La société Akiva fait en substance valoir :

- que le vapotage est moins nocif que le tabac ;

- que le juge des référés ne peut statuer sur des demandes qui relèvent uniquement de la juridiction correctionnelle.

Dans ses conclusions remises le 14 février 2023, auxquelles il convient de se reporter pour plus ample exposé de ses prétentions et moyens, le Comité National Contre le Tabagisme demande à la cour de :

- confirmer les dispositions de l'ordonnance du président du tribunal judiciaire de Paris du 16 septembre 2022 frappées d'appel par la société Akiva ;

- infirmer l'ordonnance du président du tribunal judiciaire de Paris du 16 septembre 2022 en ce qu'il a condamné la société Akiva à la somme de 2.500 euros au profit du Comité National Contre le Tabagisme sur le fondement de l'article 700 du code de procédure civile ;

statuant à nouveau,

- condamner la société Akiva à la somme de 10.000 euros sur le fondement de l'article 700 du code de procédure civile au profit du Comité National Contre le Tabagisme ;

en tout état de cause,

- condamner en cause d'appel la société Akiva à la somme de 15.000 euros sur le fondement de l'article 700 du code de procédure civile au profit du Comité National Contre le Tabagisme ;

- condamner la société Akiva aux entiers dépens dont distraction au profit de Me Philippart et ce conformément aux dispositions de l'article 699 du code de procédure civile.

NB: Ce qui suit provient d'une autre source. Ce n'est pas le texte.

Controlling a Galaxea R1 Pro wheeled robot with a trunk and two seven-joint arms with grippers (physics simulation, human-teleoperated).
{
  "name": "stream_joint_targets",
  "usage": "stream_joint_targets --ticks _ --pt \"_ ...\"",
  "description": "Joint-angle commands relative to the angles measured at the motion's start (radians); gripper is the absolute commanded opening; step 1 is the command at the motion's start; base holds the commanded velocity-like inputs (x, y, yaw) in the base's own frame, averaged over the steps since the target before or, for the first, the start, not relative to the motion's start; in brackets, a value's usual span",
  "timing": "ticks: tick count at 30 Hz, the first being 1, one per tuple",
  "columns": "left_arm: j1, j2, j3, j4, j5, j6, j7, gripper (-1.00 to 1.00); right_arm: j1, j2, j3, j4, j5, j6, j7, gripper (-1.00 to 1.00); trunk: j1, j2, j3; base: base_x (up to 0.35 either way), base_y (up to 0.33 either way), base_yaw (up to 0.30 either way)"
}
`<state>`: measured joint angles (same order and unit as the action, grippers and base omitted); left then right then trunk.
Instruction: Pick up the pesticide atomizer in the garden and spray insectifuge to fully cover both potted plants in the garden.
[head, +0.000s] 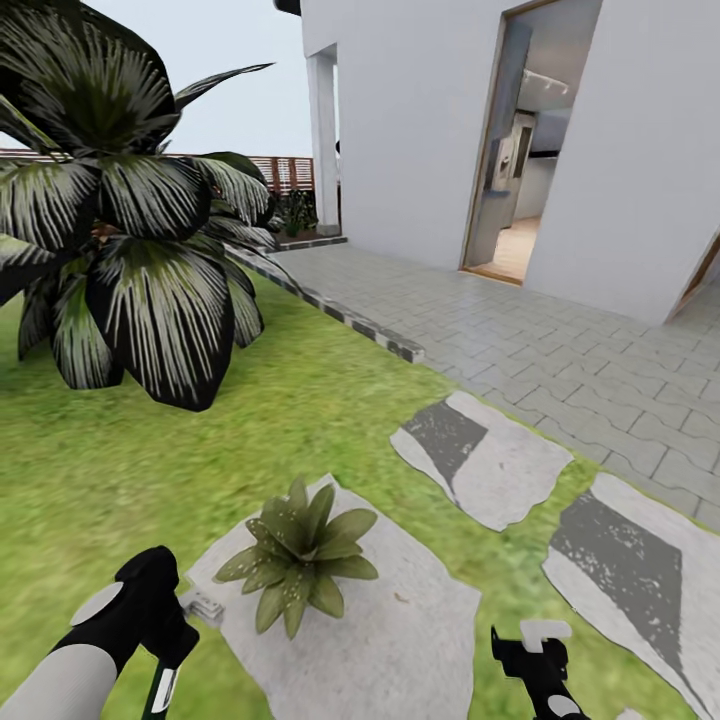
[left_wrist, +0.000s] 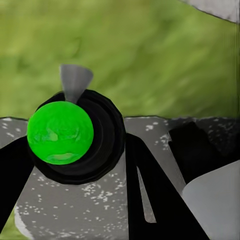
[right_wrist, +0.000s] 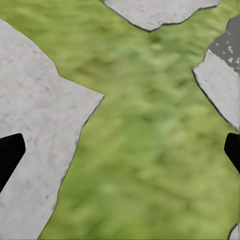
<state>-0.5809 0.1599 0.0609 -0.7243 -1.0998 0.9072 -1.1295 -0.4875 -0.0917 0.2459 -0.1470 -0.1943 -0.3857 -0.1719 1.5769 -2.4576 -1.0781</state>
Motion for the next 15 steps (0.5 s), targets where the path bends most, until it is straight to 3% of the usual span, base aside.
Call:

Le Comité National Contre le Tabagisme fait en substance valoir :

- que le juge des référés est compétent pour l'octroi d'une provision ;

- que l'atteinte portée aux intérêts que l'association défend est établi, les contenus publiés enfreignant la loi pénale de façon évidente et permettant l'allocation d'une provision sans attendre le sort d'une procédure pénale.

SUR CE LA COUR

L'article 835 alinéa 2 du code de procédure civile dispose que, dans les cas où l'existence de l'obligation n'est pas sérieusement contestable, le président du tribunal judiciaire ou le juge des contentieux de la protection dans les limites de sa compétence peuvent toujours accorder en référé une provision au créancier ou ordonner l'exécution de l'obligation même s'il s'agit d'une obligation de faire.

Le montant de la provision en référé n'a d'autre limite que le montant non sérieusement contestable de la dette alléguée.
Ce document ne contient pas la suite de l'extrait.